I really didn’t mind too much when I got the not-unanticipated Please Pick Him Up call on Wednesday from Jake’s school.
True, I had picked him up early on Monday and kept him home all day Tuesday, which I really thought ought to have scored me a few points with the teachers. And he had seemed perfectly fine when I dropped him off two hours before the call; he had practically sprinted for the climbing toy, even looking a little bit disappointed that none of his friends were pushing him off of it. Plus, it was more than a little bit annoying to find they had taken his temperature a second time before I arrived, managing to get that magic number of 100 that means he can’t return for 24 hours. And, sure, they were closed for a conference on Friday, so I might have let a touch of bitterness creep into my voice when I said, “Have a good weekend,” as we left.
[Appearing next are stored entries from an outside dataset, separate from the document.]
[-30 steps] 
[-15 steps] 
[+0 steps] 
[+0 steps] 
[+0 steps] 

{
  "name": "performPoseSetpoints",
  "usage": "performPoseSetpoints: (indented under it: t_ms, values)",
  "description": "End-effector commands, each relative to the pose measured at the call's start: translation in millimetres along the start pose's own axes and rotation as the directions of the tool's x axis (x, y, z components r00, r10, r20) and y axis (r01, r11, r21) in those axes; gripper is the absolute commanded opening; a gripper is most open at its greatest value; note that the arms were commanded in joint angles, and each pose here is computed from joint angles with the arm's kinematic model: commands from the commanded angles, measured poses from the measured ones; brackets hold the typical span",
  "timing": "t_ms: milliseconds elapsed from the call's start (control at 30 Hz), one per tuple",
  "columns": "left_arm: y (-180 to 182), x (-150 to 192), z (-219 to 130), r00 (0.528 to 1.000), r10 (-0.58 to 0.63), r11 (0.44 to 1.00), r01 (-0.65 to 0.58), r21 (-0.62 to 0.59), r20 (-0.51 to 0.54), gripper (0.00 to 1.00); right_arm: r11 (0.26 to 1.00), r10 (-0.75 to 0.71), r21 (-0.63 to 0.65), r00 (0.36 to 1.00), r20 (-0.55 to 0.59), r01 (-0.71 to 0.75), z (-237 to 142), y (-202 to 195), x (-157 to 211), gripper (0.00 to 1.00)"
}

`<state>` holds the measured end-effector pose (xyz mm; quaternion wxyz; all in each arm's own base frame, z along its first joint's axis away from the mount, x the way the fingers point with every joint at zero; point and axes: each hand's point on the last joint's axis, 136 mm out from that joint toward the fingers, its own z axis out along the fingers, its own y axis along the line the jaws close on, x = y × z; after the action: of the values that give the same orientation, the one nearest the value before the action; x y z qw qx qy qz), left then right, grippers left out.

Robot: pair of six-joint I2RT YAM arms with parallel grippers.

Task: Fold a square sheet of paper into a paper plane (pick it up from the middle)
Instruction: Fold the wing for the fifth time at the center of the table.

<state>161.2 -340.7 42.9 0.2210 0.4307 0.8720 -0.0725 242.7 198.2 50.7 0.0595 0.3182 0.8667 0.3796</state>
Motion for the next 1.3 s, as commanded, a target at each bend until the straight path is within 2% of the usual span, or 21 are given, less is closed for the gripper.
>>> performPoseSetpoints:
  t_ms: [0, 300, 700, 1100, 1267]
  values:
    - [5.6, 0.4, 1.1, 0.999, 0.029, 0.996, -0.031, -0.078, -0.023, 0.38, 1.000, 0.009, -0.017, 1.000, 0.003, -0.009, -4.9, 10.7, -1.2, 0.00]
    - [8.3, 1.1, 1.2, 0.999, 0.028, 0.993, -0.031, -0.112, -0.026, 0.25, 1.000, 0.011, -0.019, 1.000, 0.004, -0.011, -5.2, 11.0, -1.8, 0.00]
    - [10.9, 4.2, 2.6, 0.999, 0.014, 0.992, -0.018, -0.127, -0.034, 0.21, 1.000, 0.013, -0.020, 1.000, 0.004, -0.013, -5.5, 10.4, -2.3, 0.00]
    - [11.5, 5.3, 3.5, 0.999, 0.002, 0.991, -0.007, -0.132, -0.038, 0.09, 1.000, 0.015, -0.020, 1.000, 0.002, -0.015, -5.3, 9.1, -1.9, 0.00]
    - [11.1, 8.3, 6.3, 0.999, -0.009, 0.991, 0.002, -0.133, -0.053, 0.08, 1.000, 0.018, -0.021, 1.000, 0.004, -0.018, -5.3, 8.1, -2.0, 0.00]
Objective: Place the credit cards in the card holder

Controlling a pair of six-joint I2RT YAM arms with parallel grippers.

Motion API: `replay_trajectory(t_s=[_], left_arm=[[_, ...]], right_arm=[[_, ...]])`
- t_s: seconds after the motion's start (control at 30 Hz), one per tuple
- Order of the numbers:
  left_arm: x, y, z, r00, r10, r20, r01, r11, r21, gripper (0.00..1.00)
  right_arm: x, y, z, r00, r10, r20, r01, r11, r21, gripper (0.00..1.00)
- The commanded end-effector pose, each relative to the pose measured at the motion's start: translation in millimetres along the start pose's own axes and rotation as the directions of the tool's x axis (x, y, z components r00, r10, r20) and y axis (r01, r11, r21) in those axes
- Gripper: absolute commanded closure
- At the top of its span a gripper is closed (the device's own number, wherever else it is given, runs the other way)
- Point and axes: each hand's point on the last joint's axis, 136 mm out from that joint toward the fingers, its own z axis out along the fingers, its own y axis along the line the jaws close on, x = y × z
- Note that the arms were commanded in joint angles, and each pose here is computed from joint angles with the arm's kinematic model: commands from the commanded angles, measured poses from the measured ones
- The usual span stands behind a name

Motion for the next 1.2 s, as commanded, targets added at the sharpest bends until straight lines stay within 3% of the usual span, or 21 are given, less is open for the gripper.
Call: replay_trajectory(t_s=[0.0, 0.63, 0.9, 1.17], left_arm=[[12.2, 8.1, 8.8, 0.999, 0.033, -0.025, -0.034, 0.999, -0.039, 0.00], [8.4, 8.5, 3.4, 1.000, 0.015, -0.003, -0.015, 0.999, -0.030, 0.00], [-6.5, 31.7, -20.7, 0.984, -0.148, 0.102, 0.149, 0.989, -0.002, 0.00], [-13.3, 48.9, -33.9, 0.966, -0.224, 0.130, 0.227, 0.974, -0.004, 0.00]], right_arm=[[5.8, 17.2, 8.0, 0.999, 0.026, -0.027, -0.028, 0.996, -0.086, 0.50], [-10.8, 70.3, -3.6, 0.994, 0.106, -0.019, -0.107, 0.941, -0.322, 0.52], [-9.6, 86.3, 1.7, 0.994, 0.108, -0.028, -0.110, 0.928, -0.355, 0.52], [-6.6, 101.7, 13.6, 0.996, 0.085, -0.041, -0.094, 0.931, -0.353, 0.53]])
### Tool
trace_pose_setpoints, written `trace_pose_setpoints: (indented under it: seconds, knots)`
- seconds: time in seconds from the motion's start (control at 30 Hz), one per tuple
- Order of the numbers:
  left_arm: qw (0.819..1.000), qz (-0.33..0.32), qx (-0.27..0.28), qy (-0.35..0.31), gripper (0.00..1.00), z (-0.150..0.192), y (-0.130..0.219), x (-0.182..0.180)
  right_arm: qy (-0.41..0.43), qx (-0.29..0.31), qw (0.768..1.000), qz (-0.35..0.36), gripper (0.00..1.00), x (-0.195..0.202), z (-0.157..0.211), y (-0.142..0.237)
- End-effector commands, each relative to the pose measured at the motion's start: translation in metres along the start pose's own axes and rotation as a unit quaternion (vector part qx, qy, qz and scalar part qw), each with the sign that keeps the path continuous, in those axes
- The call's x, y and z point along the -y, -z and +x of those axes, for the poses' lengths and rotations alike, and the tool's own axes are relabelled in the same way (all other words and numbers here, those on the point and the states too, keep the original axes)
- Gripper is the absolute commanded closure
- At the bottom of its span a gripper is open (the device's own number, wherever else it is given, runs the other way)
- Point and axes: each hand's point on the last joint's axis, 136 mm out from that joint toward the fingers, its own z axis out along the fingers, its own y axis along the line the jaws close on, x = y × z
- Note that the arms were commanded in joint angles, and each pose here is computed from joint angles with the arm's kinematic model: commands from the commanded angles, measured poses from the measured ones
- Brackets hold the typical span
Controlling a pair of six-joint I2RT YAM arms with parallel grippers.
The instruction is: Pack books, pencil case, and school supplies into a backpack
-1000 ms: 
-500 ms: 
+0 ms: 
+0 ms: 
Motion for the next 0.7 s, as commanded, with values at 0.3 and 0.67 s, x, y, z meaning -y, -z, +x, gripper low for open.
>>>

Still, I had managed to get a little bit of work done in the five hours he spent at school all week. And he did actually seem kind of feverish when he finally got over the excitement of coming home with Mommy so early in the day and let his nap overtake him. In fact, as I settled into bed next to his little sleeping angel form to read a book, I felt pretty centered about this sick child thing. I felt like I was getting the hang of surrendering to the moment and understanding that the work will get done in its own time while I spent precious moments with my ailing child.
That perspective, apparently, can end up a bit battered — chewed up and wrung out — by the end of a sleepless, fever-ridden night. I was crying well before I began a cold, rainy Thursday with a bored and truly sick child suffering diarrhea and an attendant diaper rash from the antibiotics he received for the lung infection and two ear infections that were, we discovered at the doctor’s office, laying him low.
I tried to be in the moment and just play with him, I really did. We got some fresh air on the porch and read tons and tons of books about animals and I let him sit in my lap for every meal in the hopes it would encourage his appetite.
But a suffocating sense of being shut in and helpless rode on my shoulders all day, occasionally clambering onto my chest to crush it with the weepy certainty that I’m just not cut out for real motherhood. The very thought of reliving those early infant months of endless baby-baby-baby so much like this single day of it now convinced me in no uncertain terms that I could not — absolutely can not — do it again.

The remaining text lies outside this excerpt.